Despite the offensive and inaccurate nature of the computer illustration, the government-run Global Times praised Wuheqilin on Saturday, claiming the “painting” had become extremely popular on Chinese government-run social media in light of a government campaign to shame international companies that have distanced themselves from China’s slave trade. The state newspaper described the illustration as “satire.”

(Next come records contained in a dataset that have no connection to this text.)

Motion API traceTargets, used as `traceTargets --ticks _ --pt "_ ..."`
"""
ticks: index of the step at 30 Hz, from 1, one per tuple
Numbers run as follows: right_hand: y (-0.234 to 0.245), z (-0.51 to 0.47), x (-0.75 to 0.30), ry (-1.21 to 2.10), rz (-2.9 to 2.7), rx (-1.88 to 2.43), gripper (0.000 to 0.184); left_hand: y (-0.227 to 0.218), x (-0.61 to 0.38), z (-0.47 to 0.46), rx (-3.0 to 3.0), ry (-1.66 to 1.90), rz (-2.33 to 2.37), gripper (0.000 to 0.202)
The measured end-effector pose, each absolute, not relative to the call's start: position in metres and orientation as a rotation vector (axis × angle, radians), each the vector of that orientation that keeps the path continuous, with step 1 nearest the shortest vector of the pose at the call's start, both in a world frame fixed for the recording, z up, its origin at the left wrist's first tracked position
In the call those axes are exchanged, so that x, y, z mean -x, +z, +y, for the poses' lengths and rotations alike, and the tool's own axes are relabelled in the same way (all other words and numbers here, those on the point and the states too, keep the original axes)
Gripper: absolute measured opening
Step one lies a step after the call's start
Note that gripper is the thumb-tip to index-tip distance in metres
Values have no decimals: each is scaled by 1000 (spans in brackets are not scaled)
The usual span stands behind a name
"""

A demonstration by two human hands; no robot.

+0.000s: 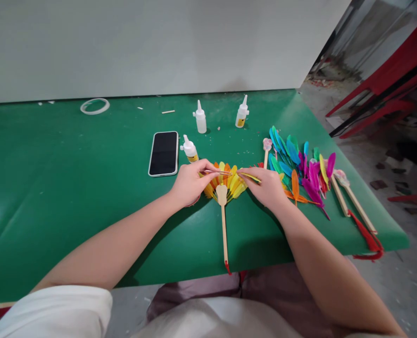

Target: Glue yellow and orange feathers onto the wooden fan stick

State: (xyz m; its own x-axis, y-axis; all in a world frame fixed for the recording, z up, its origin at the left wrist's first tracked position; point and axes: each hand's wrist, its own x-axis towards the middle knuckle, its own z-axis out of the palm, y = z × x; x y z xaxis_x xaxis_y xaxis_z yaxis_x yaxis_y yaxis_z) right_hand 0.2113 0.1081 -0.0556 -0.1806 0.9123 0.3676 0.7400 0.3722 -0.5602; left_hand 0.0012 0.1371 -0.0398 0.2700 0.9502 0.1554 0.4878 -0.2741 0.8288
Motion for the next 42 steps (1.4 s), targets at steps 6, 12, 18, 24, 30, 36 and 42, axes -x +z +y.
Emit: traceTargets --ticks 6,12,18,24,30,36,42 --pt "-54 108 -210 326 -1999 1435 20 -39 -1 138 -1903 883 1299 11" --pt "-54 109 -211 320 -2020 1449 20 -40 -1 138 -1892 889 1293 12" --pt "-54 109 -211 342 -2030 1456 21 -40 -1 138 -1886 887 1286 11" --pt "-55 108 -211 355 -2034 1467 22 -39 -1 138 -1862 877 1288 11" --pt "-54 108 -210 360 -2042 1473 22 -39 -2 137 -1839 875 1291 11" --pt "-53 109 -210 361 -2046 1484 22 -38 -2 137 -1837 865 1297 10" --pt "-54 109 -211 354 -2044 1473 22 -37 -3 138 -1836 874 1293 9"
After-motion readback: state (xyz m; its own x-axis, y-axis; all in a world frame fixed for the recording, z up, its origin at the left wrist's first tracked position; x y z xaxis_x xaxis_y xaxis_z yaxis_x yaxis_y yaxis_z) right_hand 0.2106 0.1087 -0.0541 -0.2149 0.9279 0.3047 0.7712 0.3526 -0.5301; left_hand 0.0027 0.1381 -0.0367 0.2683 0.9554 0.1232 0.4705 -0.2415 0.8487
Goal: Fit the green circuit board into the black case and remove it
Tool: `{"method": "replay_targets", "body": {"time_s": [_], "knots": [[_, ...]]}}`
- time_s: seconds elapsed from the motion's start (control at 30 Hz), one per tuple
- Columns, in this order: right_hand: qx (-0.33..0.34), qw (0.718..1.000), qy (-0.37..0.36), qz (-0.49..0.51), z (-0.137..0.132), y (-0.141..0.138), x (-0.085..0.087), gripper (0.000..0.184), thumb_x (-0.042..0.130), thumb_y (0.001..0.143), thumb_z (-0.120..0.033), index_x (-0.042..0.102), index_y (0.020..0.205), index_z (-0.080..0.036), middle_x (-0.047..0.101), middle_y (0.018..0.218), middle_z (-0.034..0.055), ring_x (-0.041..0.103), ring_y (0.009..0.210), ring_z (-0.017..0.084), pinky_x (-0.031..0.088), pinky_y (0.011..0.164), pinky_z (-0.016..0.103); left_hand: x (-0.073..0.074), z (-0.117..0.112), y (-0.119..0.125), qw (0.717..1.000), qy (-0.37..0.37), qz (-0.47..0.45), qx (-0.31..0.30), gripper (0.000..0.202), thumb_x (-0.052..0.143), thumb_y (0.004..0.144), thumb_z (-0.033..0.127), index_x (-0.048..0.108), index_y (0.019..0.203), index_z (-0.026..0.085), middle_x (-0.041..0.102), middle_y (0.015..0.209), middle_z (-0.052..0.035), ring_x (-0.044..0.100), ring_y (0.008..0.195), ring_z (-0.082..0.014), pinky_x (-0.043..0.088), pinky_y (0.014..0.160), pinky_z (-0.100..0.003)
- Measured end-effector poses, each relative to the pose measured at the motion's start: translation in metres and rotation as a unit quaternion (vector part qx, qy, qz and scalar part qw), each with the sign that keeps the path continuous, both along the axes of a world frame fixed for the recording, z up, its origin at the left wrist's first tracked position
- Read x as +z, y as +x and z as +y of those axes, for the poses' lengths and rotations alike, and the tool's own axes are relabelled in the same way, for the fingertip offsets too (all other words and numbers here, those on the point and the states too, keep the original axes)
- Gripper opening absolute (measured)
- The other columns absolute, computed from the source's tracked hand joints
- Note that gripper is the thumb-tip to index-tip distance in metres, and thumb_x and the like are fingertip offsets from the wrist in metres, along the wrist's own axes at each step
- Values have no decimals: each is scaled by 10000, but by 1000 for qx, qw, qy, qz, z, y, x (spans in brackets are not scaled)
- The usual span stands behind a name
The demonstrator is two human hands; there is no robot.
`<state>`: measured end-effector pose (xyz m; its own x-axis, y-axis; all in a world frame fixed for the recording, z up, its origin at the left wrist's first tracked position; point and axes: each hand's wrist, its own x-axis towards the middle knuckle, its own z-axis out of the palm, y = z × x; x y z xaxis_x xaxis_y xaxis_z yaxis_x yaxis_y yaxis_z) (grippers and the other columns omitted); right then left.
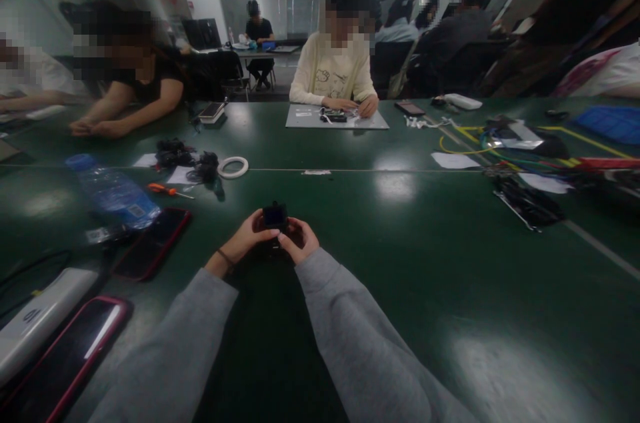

“The piece received nearly 20,000 comments, 450,000 likes and was reposted more than 101,700 times as of press time. The topic has also trended among the top three on Weibo,” the Global Times claimed, referring to China’s largest legal, and thus government-controlled, social media site. “The satire piece touched the heart of many netizens, who have been engulfed in anger and grievance over the deliberate smearing and disinformation from the Western media on Xinjiang cotton.”

The promotion of the illustration follows a coordinated campaign against Western apparel companies launched in China last week, seemingly months after the relevant companies had condemned slavery. The two most prominent targets have been H&M and Nike, both of which insisted they were working to keep their supply chains free of Xinjiang cotton in mid-2020. It is not clear why Beijing chose to launch a nationwide boycott attempt last week, though the initial incident that rekindled concern over slavery in China was a report that the Better Cotton Initiative (BCI), an oversight group, suspended licenses to Xinjiang companies last week. Wuheqilin’s “satire” piece is titled “Blood Cotton Initiative.”

Wuheqilin is allegedly a professional artist working in China’s movie industry who has taken on the mantle of “Wolf Warrior artist.” Wolf Warrior is a Chinese propaganda film depicting the alleged might and triumphs of the Chinese military that has become synonymous with the Communist Party’s insulting, obnoxious diplomatic attitude.

In a video profile by the Global Times in June, Wuheqilin expressed frustration with those who opposed the Chinese Communist Party’s rampant human rights atrocities and increased belligerence to its neighbors. He also apparently addressed Hong Kong pro-democracy protesters in particular, describing them as “bewitched.”

“The rise of China is irreversible in history, why don’t they just stand by our side and open their arms for a brighter future?” the artist asked. “Why would they like to be bewitched and become something of no importance in history for very little benefit?”

Wuheqilin’s most famous work to date is a realistic illustration appearing to show an Australian soldier beheading an Afghan child, shared prominently by the Chinese Foreign Ministry with no context or background regarding its nature as a work of fiction.

“Australia is seeking an apology from the Ministry of Foreign Affairs, from the Chinese Government, for this outrageous post. We are also seeking its removal immediately and have also contacted Twitter to take it down immediately,” Australian Prime Minister Scott Morrison said in an infuriated statement in November. “It is utterly outrageous and it cannot be justified on any basis whatsoever. The Chinese government should be totally ashamed of this post. It diminishes them in the world’s eyes.”